(DATA FOR THIS TASK):
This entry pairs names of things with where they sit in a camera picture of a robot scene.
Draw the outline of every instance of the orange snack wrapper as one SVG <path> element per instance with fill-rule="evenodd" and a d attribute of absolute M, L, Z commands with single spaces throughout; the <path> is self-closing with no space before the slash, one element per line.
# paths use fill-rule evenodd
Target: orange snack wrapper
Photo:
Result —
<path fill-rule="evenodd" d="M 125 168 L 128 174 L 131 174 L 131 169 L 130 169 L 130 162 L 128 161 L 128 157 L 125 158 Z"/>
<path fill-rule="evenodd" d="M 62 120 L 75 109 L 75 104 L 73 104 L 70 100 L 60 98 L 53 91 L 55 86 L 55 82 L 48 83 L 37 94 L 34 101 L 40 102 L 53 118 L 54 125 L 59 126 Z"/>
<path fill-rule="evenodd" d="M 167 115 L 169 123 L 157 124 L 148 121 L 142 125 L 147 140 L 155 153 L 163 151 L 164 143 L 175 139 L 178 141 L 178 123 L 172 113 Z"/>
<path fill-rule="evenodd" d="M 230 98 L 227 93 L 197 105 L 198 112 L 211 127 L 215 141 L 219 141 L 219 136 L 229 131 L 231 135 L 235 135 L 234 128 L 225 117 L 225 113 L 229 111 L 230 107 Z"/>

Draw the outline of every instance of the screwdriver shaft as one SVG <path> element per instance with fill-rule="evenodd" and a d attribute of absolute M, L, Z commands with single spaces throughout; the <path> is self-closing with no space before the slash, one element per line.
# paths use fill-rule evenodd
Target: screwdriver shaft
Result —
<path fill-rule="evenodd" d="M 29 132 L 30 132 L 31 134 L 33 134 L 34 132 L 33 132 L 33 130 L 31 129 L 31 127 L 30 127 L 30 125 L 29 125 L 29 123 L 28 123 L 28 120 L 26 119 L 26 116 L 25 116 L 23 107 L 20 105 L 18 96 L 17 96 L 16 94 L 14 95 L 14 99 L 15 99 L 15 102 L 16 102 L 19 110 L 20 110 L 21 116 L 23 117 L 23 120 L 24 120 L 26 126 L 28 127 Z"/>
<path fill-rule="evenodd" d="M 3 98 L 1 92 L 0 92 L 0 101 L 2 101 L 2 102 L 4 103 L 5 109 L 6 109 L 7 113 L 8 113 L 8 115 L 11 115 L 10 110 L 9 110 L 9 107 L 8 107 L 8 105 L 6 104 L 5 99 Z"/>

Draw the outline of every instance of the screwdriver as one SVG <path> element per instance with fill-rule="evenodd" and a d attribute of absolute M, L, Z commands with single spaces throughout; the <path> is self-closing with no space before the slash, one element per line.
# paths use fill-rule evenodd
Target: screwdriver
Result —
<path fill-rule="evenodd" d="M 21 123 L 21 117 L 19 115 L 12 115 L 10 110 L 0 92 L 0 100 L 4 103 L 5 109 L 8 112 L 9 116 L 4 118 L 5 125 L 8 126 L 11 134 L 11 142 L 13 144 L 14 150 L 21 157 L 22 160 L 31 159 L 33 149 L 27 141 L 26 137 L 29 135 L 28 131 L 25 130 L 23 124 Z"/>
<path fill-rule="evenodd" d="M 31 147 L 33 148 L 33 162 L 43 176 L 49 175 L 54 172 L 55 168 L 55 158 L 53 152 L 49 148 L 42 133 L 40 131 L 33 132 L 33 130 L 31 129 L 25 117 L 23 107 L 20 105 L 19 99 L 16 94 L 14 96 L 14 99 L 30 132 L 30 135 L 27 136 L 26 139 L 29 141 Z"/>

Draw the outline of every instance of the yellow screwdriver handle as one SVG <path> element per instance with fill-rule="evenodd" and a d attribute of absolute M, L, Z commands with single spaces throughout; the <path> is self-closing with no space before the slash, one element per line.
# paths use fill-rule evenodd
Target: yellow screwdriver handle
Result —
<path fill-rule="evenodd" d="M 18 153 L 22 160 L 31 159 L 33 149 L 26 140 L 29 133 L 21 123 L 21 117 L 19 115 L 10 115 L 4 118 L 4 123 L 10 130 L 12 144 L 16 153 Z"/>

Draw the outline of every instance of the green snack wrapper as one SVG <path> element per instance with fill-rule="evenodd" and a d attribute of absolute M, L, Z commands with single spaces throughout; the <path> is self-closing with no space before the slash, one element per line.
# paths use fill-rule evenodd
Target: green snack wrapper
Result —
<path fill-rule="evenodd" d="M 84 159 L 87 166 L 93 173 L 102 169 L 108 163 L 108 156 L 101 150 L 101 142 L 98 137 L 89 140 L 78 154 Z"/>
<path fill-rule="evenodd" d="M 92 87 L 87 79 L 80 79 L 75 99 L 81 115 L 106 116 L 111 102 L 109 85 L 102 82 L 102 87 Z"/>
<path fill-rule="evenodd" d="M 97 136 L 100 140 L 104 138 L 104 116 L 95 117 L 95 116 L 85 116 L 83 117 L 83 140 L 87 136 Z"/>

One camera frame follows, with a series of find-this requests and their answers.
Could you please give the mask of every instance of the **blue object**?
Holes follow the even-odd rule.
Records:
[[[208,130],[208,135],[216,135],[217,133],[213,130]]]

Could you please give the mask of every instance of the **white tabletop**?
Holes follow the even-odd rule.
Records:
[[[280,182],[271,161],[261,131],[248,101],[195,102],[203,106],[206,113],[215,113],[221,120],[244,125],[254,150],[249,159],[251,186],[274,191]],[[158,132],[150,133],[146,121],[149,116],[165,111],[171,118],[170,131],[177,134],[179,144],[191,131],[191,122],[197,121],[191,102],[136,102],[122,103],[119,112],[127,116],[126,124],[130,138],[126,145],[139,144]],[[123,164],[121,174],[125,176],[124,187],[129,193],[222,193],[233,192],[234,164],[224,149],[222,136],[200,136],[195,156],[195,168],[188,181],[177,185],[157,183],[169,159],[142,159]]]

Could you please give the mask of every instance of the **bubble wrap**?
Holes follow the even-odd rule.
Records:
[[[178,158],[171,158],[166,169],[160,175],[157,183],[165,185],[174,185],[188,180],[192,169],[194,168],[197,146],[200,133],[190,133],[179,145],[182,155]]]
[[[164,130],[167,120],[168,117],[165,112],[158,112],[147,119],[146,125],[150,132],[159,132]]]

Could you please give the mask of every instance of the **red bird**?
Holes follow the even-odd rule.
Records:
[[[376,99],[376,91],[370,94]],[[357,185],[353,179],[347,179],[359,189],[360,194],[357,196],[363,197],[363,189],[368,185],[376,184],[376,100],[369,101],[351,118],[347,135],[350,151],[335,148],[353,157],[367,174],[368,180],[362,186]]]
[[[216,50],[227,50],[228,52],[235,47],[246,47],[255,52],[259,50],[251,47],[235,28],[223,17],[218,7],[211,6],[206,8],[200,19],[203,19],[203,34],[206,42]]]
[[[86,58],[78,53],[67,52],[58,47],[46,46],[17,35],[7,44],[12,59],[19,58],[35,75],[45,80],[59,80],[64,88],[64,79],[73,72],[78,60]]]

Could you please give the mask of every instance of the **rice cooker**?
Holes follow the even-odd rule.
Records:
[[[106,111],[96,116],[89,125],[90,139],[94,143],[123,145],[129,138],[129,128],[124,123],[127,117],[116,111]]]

(EXERCISE GOAL): Repeat the data in full, exactly as supplied.

(EXERCISE RESPONSE):
This entry pairs names of things with where they sit in a camera picture of a robot scene.
Draw the outline of every instance of the orange snack wrapper as one SVG <path> element per instance with fill-rule="evenodd" and a d attribute of absolute M, L, Z commands with single spaces throughout; the <path> is self-closing with no space before the slash, one element per line.
# paths use fill-rule evenodd
Target: orange snack wrapper
Photo:
Result —
<path fill-rule="evenodd" d="M 125 168 L 128 174 L 131 174 L 131 169 L 130 169 L 130 162 L 128 161 L 128 157 L 125 158 Z"/>
<path fill-rule="evenodd" d="M 62 120 L 75 109 L 75 104 L 73 104 L 70 100 L 60 98 L 53 91 L 55 86 L 55 82 L 48 83 L 37 94 L 34 101 L 40 102 L 53 118 L 54 125 L 59 126 Z"/>
<path fill-rule="evenodd" d="M 167 115 L 169 123 L 157 124 L 148 121 L 142 125 L 147 140 L 155 153 L 163 151 L 164 143 L 175 139 L 178 141 L 178 123 L 172 113 Z"/>
<path fill-rule="evenodd" d="M 230 98 L 227 93 L 197 105 L 198 112 L 211 127 L 215 141 L 219 141 L 219 136 L 229 131 L 231 135 L 235 135 L 234 128 L 225 117 L 225 113 L 229 111 L 230 107 Z"/>

Draw the outline of every instance of the screwdriver shaft as one SVG <path> element per instance with fill-rule="evenodd" and a d attribute of absolute M, L, Z commands with single spaces throughout; the <path> is self-closing with no space before the slash, one element per line.
# paths use fill-rule evenodd
Target: screwdriver shaft
Result —
<path fill-rule="evenodd" d="M 29 132 L 30 132 L 31 134 L 33 134 L 34 132 L 33 132 L 33 130 L 31 129 L 31 127 L 30 127 L 30 125 L 29 125 L 29 123 L 28 123 L 28 120 L 26 119 L 26 116 L 25 116 L 23 107 L 20 105 L 18 96 L 17 96 L 16 94 L 14 95 L 14 99 L 15 99 L 15 102 L 16 102 L 19 110 L 20 110 L 21 116 L 23 117 L 23 120 L 24 120 L 26 126 L 28 127 Z"/>
<path fill-rule="evenodd" d="M 3 98 L 1 92 L 0 92 L 0 101 L 2 101 L 2 102 L 4 103 L 5 109 L 6 109 L 7 113 L 8 113 L 8 115 L 11 115 L 10 110 L 9 110 L 9 107 L 8 107 L 8 105 L 6 104 L 5 99 Z"/>

Draw the outline of every instance of the screwdriver as one SVG <path> element per instance with fill-rule="evenodd" and a d attribute of absolute M, L, Z commands with single spaces throughout; the <path> is self-closing with no space before the slash, one element per line.
# paths use fill-rule evenodd
Target: screwdriver
Result —
<path fill-rule="evenodd" d="M 21 123 L 21 117 L 19 115 L 12 115 L 10 110 L 0 92 L 0 100 L 4 103 L 5 109 L 8 112 L 9 116 L 4 118 L 5 125 L 8 126 L 11 134 L 11 142 L 13 144 L 14 150 L 21 157 L 22 160 L 31 159 L 33 149 L 27 141 L 26 137 L 29 135 L 28 131 L 25 130 L 23 124 Z"/>
<path fill-rule="evenodd" d="M 31 147 L 33 148 L 33 162 L 43 176 L 49 175 L 54 172 L 55 168 L 55 158 L 53 152 L 49 148 L 42 133 L 40 131 L 33 132 L 33 130 L 31 129 L 25 117 L 23 107 L 20 105 L 19 99 L 16 94 L 14 96 L 14 99 L 30 132 L 30 135 L 27 136 L 26 139 L 29 141 Z"/>

Draw the outline of every instance of the yellow screwdriver handle as one SVG <path> element per instance with fill-rule="evenodd" and a d attribute of absolute M, L, Z commands with single spaces throughout; the <path> is self-closing with no space before the slash, one element per line.
# paths use fill-rule evenodd
Target: yellow screwdriver handle
Result —
<path fill-rule="evenodd" d="M 18 153 L 22 160 L 31 159 L 33 149 L 26 140 L 29 133 L 21 123 L 21 117 L 19 115 L 10 115 L 4 118 L 4 123 L 10 130 L 12 144 L 16 153 Z"/>

Draw the outline of every instance of the green snack wrapper as one SVG <path> element per instance with fill-rule="evenodd" and a d attribute of absolute M, L, Z commands with single spaces throughout; the <path> is self-closing with no space before the slash, one element per line.
# paths use fill-rule evenodd
Target: green snack wrapper
Result —
<path fill-rule="evenodd" d="M 84 159 L 87 166 L 93 173 L 102 169 L 108 163 L 108 156 L 101 150 L 101 142 L 98 137 L 89 140 L 78 154 Z"/>
<path fill-rule="evenodd" d="M 92 87 L 87 79 L 80 79 L 75 99 L 81 115 L 106 116 L 111 102 L 109 85 L 102 82 L 102 87 Z"/>
<path fill-rule="evenodd" d="M 97 136 L 100 140 L 104 138 L 104 116 L 95 117 L 95 116 L 85 116 L 83 117 L 83 140 L 87 136 Z"/>

One camera frame follows, with a series of find-this requests and their answers.
Could you please give the mask of every instance of the **blue object**?
Holes follow the even-odd rule.
Records:
[[[208,130],[208,135],[216,135],[217,133],[213,130]]]

Could you please give the mask of every instance of the **white tabletop**?
Holes follow the even-odd rule.
Records:
[[[280,182],[271,161],[261,131],[248,101],[195,102],[203,106],[206,113],[215,113],[221,120],[244,125],[254,150],[249,159],[251,186],[274,191]],[[158,132],[150,133],[146,121],[149,116],[165,111],[171,118],[170,131],[177,134],[179,144],[191,131],[191,122],[197,121],[191,102],[136,102],[122,103],[119,112],[127,116],[126,124],[130,138],[126,145],[139,144]],[[123,164],[121,174],[125,176],[124,187],[129,193],[222,193],[233,192],[234,164],[224,149],[222,136],[200,136],[195,156],[195,168],[188,181],[177,185],[157,183],[169,159],[142,159]]]

Could you please give the mask of every instance of the **bubble wrap**?
Holes follow the even-odd rule.
Records:
[[[178,158],[171,158],[166,169],[160,175],[157,183],[165,185],[174,185],[188,180],[192,169],[194,168],[197,146],[200,133],[190,133],[179,145],[182,155]]]
[[[164,130],[167,120],[168,117],[165,112],[158,112],[147,119],[146,125],[150,132],[159,132]]]

Could you please give the mask of every instance of the **red bird**?
Holes follow the even-odd rule.
Records:
[[[376,99],[376,91],[370,94]],[[357,185],[353,179],[347,179],[359,189],[360,194],[357,196],[363,197],[363,189],[368,185],[376,184],[376,100],[369,101],[351,118],[347,135],[350,151],[335,148],[353,157],[367,174],[368,180],[362,186]]]
[[[216,50],[227,50],[228,52],[235,47],[246,47],[255,52],[259,50],[251,47],[235,28],[223,17],[218,7],[211,6],[206,8],[200,19],[203,19],[203,34],[206,42]]]
[[[86,58],[78,53],[67,52],[58,47],[46,46],[17,35],[7,44],[12,59],[19,58],[35,75],[45,80],[59,80],[64,88],[64,79],[73,72],[78,60]]]

Could you please give the mask of every instance of the **rice cooker**?
Holes follow the even-odd rule.
Records:
[[[106,111],[96,116],[89,125],[90,139],[94,143],[123,145],[129,138],[129,128],[124,123],[127,117],[116,111]]]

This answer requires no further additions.